У метро, смешавшись с толпой пассажиров, я вспомнила мелко исписанный лист. Тот, слышавший мысли, ходил за мной по пятам, записывал мельчайшими буквами – предъявить. Мысль вздыбилась и вонзилась шпорами: если так, значит, и сейчас он должен идти за мной. Не выдавая взглядом, я озиралась исподтишка, но лица людей, спешивших на раннюю смену, были отрешенными…
Добежав до Колокольной, я свернула за церковную ограду и затаилась: тот, кто следил за мной, должен был выскочить из-за угла: на ходу, по инерции… Дойдя до парадной, я оглянулась. Напоследок – на всякий случай.
Из подвала несло плесневелой сыростью. Взбежав на три пролета, я замерла у дверей. Еще не решаясь, я прислушивалась к соседним квартирам, словно за дверьми, запертыми наглухо, стояли серо-зеленые писцы. Готовые слушать мысли, они держали пустые блокноты и приготовленные ручки. «Главное, не думать», – стараясь не выдать себя мыслью, я собирала силы. Мягкое, похожее на опилки, обкладывало клетки мозга, они гасли узкими окнами – одна за другой.
На звонок не выходили. Припав к замочной скважине, я прислушивалась, но не различала шагов. Не дождавшись, тронулась вниз по лестнице, но за спиной хрустнуло и открылось. Не ступая на площадку, Митя вырос в просвете створки шириной в ладонь.
Его лицо было бледным.

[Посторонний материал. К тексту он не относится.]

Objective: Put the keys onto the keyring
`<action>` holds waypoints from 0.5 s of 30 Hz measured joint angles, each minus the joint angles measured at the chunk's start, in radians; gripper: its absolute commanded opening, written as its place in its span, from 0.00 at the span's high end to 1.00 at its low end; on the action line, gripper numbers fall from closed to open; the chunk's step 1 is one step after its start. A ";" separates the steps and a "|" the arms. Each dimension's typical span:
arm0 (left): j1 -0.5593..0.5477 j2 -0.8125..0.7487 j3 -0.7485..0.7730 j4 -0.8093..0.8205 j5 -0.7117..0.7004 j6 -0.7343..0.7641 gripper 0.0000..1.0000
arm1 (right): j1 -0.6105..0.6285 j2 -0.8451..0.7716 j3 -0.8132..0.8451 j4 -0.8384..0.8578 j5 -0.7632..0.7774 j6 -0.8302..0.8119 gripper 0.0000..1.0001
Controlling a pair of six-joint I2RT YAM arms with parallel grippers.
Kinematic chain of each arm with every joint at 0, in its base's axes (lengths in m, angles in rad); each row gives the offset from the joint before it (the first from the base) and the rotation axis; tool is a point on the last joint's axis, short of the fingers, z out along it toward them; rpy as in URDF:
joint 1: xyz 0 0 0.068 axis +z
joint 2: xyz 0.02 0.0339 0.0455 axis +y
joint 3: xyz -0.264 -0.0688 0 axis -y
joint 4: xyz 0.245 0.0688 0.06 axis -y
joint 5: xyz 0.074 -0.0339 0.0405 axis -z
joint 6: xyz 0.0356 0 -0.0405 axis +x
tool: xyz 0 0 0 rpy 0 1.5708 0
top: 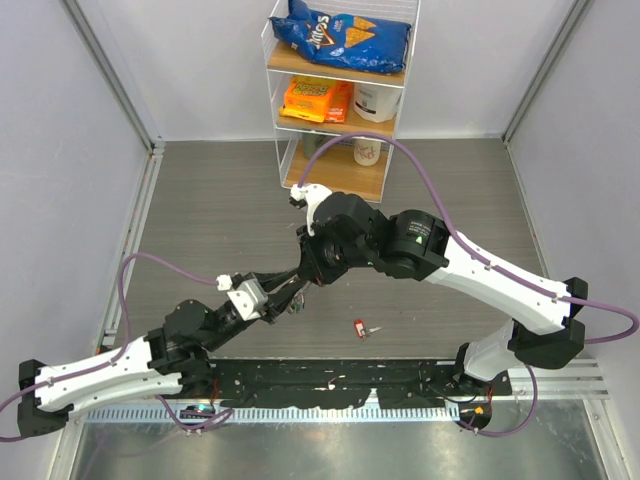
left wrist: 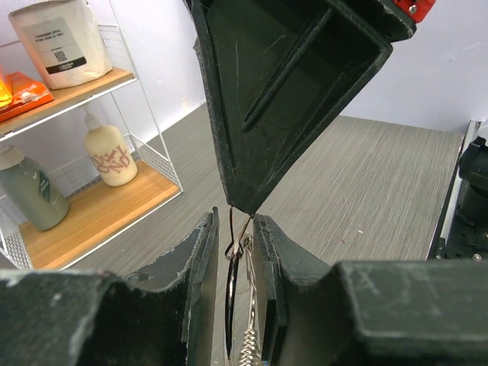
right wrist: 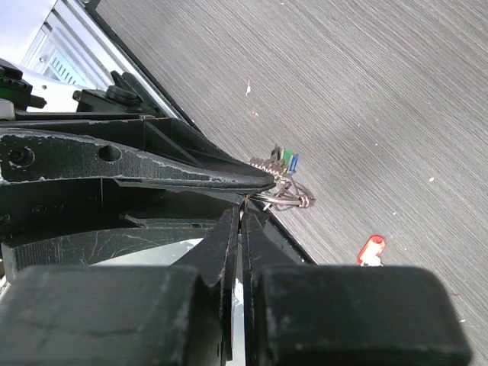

Тусклый взгляд скользнул и остановился. «Господи, – он произнес неслышно. – Это – ты… Есть Бог». Коротко оглядевшись, словно знал про соседские двери, он поманил меня пальцем и отступил в глубину. Костюм, сменивший вытертые джинсы, придавал ему строгую торжественность. «Ты… куда-то… собрался?» – я прошептала, не понимая. «Тихо, мама спит». Он приложил палец к губам. Снова, как в академической церкви, его палец просил о молчании.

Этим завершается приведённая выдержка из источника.